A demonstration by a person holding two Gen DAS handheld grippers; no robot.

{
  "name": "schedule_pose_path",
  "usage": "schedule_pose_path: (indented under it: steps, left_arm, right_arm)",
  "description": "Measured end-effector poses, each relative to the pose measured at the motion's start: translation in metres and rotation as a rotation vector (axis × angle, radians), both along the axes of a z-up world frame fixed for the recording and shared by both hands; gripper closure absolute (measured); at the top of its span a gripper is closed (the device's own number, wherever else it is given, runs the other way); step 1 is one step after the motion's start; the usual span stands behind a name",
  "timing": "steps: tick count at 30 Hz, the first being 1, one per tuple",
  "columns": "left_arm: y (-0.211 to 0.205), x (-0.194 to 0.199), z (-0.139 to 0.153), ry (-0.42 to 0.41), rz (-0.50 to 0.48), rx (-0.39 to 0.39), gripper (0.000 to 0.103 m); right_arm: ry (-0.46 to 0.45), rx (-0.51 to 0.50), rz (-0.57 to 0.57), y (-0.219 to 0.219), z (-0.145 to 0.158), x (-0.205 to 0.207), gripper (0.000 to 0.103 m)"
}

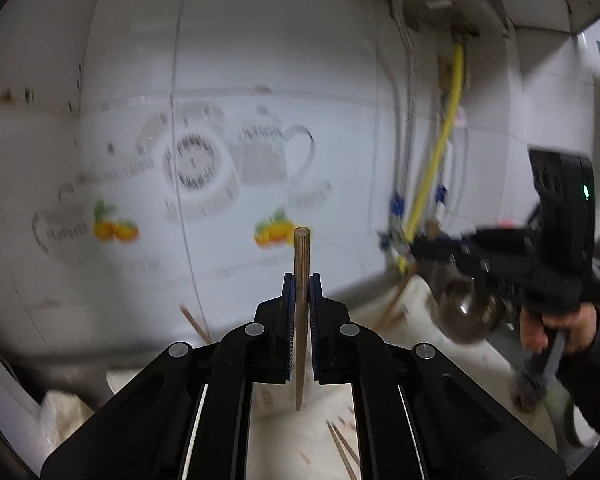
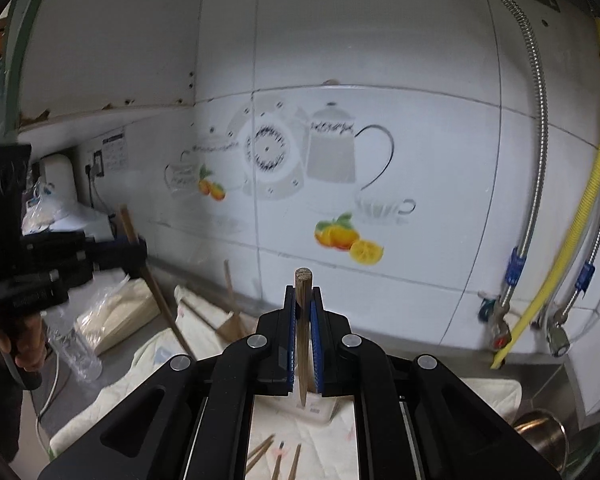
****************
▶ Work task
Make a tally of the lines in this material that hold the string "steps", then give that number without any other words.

▶ Response area
2